El caballo relinchó como si estuviera de acuerdo.


En aquella última semana, el animal era cada vez más dócil. 


Soportaba mejor el contacto físico y a Paula le daba la sensación de que, con una semana más, podría ponerle una silla. Esteban y Pedro estaban encantados con el progreso del semental y esperaban ansiosos el día en que se convirtiera en el magnífico caballo que todos sabían que era.


Señorita Molly era una historia completamente diferente. 


Nada de lo que Paula había probado había conseguido mejorar la actitud de la yegua. Estaba perdiendo peso y el pelaje era cada vez menos lustroso.


En cuanto acabó con Medianoche, lo sacó a pastar y luego fue por Señorita Molly. Sacó a la yegua al corral justo en el momento en el que Emma llegaba al patio. Catalina saltó del coche con algo entre los brazos.


Paula saltó la valla y se acercó a saludarlas.


—¡Tía Paula! ¿Sabes qué? —exclamó la niña, muy emocionada—. ¿Te acuerdas de que te dije que mi gata había tenido gatitos? Este es uno de ellos —añadió, entregándole una pequeña bola de pelo—. ¿A que es bonita?


La gatita, que era blanca y negra, tenía unos enormes ojos verdes. Miraba a Paula con solemnidad. Entonces, bostezó y lanzó un agudo maullido.


Para asombro de Paula, la yegua empezó a relinchar. 


Cuando la joven se dio la vuelta, descubrió que Señorita Molly tenía la cabeza erguida. Cuando la gatita volvió a maullar, el animal se acercó un poco más hasta donde ellas estaban. Terminó prácticamente por asomar la cabeza por el hombro de Paula para mirar.

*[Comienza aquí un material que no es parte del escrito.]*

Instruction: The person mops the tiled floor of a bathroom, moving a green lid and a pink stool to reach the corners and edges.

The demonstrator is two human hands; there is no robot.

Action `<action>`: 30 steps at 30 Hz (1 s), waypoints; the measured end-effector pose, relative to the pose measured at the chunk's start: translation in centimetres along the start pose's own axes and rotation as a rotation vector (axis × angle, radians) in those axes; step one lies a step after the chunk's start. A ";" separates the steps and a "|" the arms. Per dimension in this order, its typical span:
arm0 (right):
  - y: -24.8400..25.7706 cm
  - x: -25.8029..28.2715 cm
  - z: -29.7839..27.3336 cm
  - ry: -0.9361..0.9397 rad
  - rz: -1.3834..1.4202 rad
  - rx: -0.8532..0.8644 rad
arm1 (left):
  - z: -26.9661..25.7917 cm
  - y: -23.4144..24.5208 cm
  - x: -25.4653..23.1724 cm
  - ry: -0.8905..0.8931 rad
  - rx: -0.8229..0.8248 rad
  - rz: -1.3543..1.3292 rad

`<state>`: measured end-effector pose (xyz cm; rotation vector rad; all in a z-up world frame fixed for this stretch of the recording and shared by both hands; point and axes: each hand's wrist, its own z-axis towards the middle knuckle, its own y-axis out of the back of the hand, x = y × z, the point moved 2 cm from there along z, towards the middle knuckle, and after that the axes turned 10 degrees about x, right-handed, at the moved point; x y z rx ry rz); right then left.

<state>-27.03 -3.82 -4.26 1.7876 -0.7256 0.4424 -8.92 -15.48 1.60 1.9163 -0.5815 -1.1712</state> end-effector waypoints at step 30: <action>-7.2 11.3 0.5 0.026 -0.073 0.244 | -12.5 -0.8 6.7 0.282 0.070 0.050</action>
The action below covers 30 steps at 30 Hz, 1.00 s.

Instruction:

—Vaya, vaya, vaya —dijo ella, con una sonrisa. Entonces, le acercó un poco a la gatita, que ronroneaba como un pequeño motor—. ¿Es esto lo que le faltaba a tu vida, Señorita Molly? ¿Había un gato en los otros establos?


Como para confirmarlo, Señorita Molly lamió a la gatita, que se irguió y le lanzó un bufido. Efectivamente, no parecía que fuera a ser una relación fácil, pero Paula estaba dispuesta a intentarlo por el bien de la yegua.


—¿Tienes planes para esta gatita? —le preguntó a Catalina.


—No, claro que no —respondió Emma—. Si la quieres, es tuya.


—¿Estás segura de que no te importa, Catalina? —insistió Paula.


—Supongo que no. Mamá me dijo que me tenía que deshacer de uno. ¿Por qué la quieres?


—Creo que Señorita Molly necesita un amigo.


—¿Qué una yegua quiere ser amiga de un gato? —dijo Catalina, asombrada—. ¿Y no le hará daño?


—Yo me encargaré de que no sea así —le prometió Paula—. Hasta que sea mayor y esté acostumbrada a Señorita Molly, la tendré en el despacho a excepción de cuando yo pueda vigilarlas. Bueno, ¿qué te parece? ¿Trato hecho?


—Di que sí —le dijo Emma a su hija.


—Vale, vale —respondió Catalina —, pero, ¿puedo venir a verla?


—Cuando quieras. ¿Le has puesto nombre ya?


—No. Mamá me dijo que sería más difícil darla si tenía nombre.


—Tu mamá es una mujer muy lista. ¿Qué te parece que la llame Caray?


—Bueno, es un nombre un poco raro —respondió la pequeña.


Por el contrario, Emma se echó a reír.


—Yo sé por qué —dijo, mirando a su hija—. Había una canción muy popular de los años cincuenta que decía: «Caray, señorita Molly…»


—Entonces, juntas formarían el nombre de la canción —concluyó Catalina—. ¡Es muy chulo!


—Claro que es muy chulo —afirmó Paula.


Casi no podía esperar para compartir las buenas noticias con Pedro.